Records from a collection:
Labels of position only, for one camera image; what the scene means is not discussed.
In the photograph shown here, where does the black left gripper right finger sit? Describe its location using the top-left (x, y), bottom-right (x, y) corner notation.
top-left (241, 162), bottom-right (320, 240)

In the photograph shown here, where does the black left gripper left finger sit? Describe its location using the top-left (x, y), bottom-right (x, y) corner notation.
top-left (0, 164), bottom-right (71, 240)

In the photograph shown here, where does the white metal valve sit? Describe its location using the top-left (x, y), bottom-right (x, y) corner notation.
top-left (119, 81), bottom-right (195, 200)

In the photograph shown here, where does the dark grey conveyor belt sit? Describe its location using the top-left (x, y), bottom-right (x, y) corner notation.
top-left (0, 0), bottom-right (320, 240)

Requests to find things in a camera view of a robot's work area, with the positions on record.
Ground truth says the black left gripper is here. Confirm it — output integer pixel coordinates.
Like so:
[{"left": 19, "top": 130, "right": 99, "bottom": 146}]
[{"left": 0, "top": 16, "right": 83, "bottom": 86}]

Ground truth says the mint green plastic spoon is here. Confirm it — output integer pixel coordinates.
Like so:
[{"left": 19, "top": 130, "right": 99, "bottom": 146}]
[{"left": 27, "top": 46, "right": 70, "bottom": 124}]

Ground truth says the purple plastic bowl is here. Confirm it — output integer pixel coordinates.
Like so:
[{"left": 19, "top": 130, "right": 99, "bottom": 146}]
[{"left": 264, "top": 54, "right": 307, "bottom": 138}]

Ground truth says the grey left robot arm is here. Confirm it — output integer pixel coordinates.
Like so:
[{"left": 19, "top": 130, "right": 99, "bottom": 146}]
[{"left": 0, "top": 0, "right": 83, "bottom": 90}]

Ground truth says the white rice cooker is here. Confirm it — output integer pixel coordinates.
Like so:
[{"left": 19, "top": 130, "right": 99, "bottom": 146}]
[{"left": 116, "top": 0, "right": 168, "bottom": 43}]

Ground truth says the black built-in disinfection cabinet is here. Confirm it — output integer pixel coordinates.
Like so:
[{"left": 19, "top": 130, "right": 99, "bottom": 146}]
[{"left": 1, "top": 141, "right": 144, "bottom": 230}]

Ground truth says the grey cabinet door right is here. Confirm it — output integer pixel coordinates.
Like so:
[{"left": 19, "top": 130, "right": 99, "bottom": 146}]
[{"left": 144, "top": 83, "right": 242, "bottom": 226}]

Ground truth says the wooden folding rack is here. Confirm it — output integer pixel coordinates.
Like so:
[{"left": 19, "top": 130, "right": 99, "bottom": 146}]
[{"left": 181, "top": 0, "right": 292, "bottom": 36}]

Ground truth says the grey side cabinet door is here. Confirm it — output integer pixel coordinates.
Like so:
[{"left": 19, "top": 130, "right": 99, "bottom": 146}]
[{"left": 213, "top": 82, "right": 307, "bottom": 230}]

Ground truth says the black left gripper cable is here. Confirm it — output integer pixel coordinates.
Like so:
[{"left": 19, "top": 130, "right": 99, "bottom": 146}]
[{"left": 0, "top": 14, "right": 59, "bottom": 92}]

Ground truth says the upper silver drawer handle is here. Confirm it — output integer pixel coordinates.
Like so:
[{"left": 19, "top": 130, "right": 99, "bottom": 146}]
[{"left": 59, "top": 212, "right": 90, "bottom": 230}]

YOUR GOAL » Each line above is to be reproduced exactly. Leave none out.

FINISHED EXERCISE »
Labels of position only, for one camera image; what the scene means is not discussed.
In the photograph shown here, where does the black left gripper right finger sit? Describe its location using the top-left (x, y), bottom-right (x, y) corner notation.
top-left (241, 162), bottom-right (320, 240)

In the photograph shown here, where does the black left gripper left finger sit? Describe its location using the top-left (x, y), bottom-right (x, y) corner notation.
top-left (0, 164), bottom-right (71, 240)

In the photograph shown here, where does the white metal valve sit? Describe its location using the top-left (x, y), bottom-right (x, y) corner notation.
top-left (119, 81), bottom-right (195, 200)

In the photograph shown here, where does the dark grey conveyor belt sit? Describe its location using the top-left (x, y), bottom-right (x, y) corner notation.
top-left (0, 0), bottom-right (320, 240)

Requests to find things in a camera view of a robot's work area, with the positions on record.
Ground truth says the black left gripper is here. Confirm it — output integer pixel coordinates.
Like so:
[{"left": 19, "top": 130, "right": 99, "bottom": 146}]
[{"left": 0, "top": 16, "right": 83, "bottom": 86}]

Ground truth says the mint green plastic spoon is here. Confirm it — output integer pixel coordinates.
Like so:
[{"left": 19, "top": 130, "right": 99, "bottom": 146}]
[{"left": 27, "top": 46, "right": 70, "bottom": 124}]

Ground truth says the purple plastic bowl is here. Confirm it — output integer pixel coordinates.
Like so:
[{"left": 19, "top": 130, "right": 99, "bottom": 146}]
[{"left": 264, "top": 54, "right": 307, "bottom": 138}]

Ground truth says the grey left robot arm is here. Confirm it — output integer pixel coordinates.
Like so:
[{"left": 19, "top": 130, "right": 99, "bottom": 146}]
[{"left": 0, "top": 0, "right": 83, "bottom": 90}]

Ground truth says the white rice cooker is here. Confirm it — output integer pixel coordinates.
Like so:
[{"left": 19, "top": 130, "right": 99, "bottom": 146}]
[{"left": 116, "top": 0, "right": 168, "bottom": 43}]

Ground truth says the black built-in disinfection cabinet is here. Confirm it — output integer pixel coordinates.
Like so:
[{"left": 19, "top": 130, "right": 99, "bottom": 146}]
[{"left": 1, "top": 141, "right": 144, "bottom": 230}]

Ground truth says the grey cabinet door right is here. Confirm it — output integer pixel coordinates.
Like so:
[{"left": 19, "top": 130, "right": 99, "bottom": 146}]
[{"left": 144, "top": 83, "right": 242, "bottom": 226}]

Ground truth says the wooden folding rack is here. Confirm it — output integer pixel coordinates.
Like so:
[{"left": 19, "top": 130, "right": 99, "bottom": 146}]
[{"left": 181, "top": 0, "right": 292, "bottom": 36}]

Ground truth says the grey side cabinet door is here. Confirm it — output integer pixel coordinates.
Like so:
[{"left": 19, "top": 130, "right": 99, "bottom": 146}]
[{"left": 213, "top": 82, "right": 307, "bottom": 230}]

Ground truth says the black left gripper cable is here. Confirm it — output integer pixel coordinates.
Like so:
[{"left": 19, "top": 130, "right": 99, "bottom": 146}]
[{"left": 0, "top": 14, "right": 59, "bottom": 92}]

Ground truth says the upper silver drawer handle is here. Confirm it — output integer pixel coordinates.
Like so:
[{"left": 19, "top": 130, "right": 99, "bottom": 146}]
[{"left": 59, "top": 212, "right": 90, "bottom": 230}]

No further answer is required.